The maintenance and reliability advice industry has conditioned us to look upstream: better analysis, better strategies, better training, better culture. What it has almost entirely ignored is execution – and the key fact that most industrial facilities are reliably introducing three categories of defects on schedule, at every maintenance event and in every operating shift — and calling the result a reliability problem. It is a self-inflicted wound. And it can’t be solved with more analysis.
This is the Maintenance Execution Gap – the subject of my forthcoming book. This blog is drawn from the opening. It describes the three defect sources you own, the specific mechanism by which maintenance work destroys the equipment it is supposed to restore, and the physics that make execution precision non-negotiable.

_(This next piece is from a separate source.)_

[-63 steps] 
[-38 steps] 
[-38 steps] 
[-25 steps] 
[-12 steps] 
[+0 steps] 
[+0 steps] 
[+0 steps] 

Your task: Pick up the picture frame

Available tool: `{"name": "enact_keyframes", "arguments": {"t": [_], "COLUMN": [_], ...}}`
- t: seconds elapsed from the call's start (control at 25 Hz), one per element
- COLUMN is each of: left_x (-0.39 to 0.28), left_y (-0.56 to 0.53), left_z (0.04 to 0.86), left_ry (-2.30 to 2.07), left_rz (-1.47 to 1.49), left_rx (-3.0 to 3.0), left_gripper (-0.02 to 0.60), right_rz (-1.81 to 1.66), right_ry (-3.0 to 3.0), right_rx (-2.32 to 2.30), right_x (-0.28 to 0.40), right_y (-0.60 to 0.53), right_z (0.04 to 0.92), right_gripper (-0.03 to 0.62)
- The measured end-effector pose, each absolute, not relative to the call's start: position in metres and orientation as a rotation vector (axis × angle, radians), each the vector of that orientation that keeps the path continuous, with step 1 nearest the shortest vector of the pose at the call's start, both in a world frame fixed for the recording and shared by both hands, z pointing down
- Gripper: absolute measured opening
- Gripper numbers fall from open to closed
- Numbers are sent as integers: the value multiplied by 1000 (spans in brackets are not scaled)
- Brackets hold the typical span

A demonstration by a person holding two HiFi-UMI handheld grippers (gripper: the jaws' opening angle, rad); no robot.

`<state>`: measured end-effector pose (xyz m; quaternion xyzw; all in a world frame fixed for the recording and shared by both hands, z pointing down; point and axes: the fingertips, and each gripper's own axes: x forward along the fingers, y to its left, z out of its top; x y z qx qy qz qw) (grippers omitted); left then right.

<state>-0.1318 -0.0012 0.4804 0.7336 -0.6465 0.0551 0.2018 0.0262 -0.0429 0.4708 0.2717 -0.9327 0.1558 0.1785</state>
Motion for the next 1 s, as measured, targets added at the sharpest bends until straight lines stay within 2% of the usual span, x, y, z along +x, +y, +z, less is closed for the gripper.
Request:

What Your Shift Log Is Not Telling You
On a Tuesday night shift at Crude Unit 2, Operations directed a pump swap — P-1105A to P-1105B — so Maintenance could isolate a leaking upstream valve. Standard procedure. The operator walked to P-1105B, opened what he believed was the discharge valve — it was the minimum-flow recirculation valve, already open — and started the pump. The discharge block valve was closed.
P-1105B ran for twenty-two minutes with the discharge block valve shut, circulating only through the minimum-flow line. Motor amps spiked briefly at start, then settled to a low, steady value — lower than normal because the pump was operating near shutoff, with almost no mass flow to carry heat away. The casing temperature rose. The seal chamber ran hot. Flush flow across the faces was inadequate for the condition, and the seal faces began to overheat and distress. The bearing oil slowly absorbed the heat migrating through the housing.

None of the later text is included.